(Beginning of Data for analysis)

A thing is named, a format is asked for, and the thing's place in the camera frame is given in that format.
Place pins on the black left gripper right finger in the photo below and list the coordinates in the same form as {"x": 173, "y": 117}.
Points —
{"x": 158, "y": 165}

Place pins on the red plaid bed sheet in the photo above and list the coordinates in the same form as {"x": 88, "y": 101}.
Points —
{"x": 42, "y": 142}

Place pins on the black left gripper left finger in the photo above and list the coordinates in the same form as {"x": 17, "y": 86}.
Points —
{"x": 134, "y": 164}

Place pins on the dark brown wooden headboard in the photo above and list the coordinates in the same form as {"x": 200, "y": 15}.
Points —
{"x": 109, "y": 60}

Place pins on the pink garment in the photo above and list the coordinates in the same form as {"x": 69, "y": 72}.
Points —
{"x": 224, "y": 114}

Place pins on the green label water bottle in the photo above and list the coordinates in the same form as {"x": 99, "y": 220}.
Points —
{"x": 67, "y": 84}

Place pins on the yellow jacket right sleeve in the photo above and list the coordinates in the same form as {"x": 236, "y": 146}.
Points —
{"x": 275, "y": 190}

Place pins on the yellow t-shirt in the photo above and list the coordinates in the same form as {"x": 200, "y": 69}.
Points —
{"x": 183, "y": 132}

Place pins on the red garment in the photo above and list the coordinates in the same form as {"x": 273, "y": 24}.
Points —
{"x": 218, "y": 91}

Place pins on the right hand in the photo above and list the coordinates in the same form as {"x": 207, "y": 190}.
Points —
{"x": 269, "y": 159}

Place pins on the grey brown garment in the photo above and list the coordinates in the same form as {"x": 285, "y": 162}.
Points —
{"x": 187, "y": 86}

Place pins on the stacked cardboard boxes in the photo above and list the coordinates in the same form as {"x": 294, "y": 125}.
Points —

(End of Data for analysis)

▶ [Work request]:
Transcribe nothing except the lines from the one with "Place pins on the green" through the end of the data above, each exactly as it appears.

▶ [Output of the task]:
Place pins on the green label water bottle in the photo above and list the coordinates in the same form as {"x": 99, "y": 220}.
Points —
{"x": 67, "y": 84}

Place pins on the yellow jacket right sleeve in the photo above and list the coordinates in the same form as {"x": 236, "y": 146}.
Points —
{"x": 275, "y": 190}

Place pins on the yellow t-shirt in the photo above and list the coordinates in the same form as {"x": 200, "y": 69}.
Points —
{"x": 183, "y": 132}

Place pins on the red garment in the photo above and list the coordinates in the same form as {"x": 273, "y": 24}.
Points —
{"x": 218, "y": 91}

Place pins on the right hand in the photo above and list the coordinates in the same form as {"x": 207, "y": 190}.
Points —
{"x": 269, "y": 159}

Place pins on the grey brown garment in the photo above and list the coordinates in the same form as {"x": 285, "y": 162}.
Points —
{"x": 187, "y": 86}

Place pins on the stacked cardboard boxes in the photo above and list the coordinates in the same form as {"x": 294, "y": 125}.
Points —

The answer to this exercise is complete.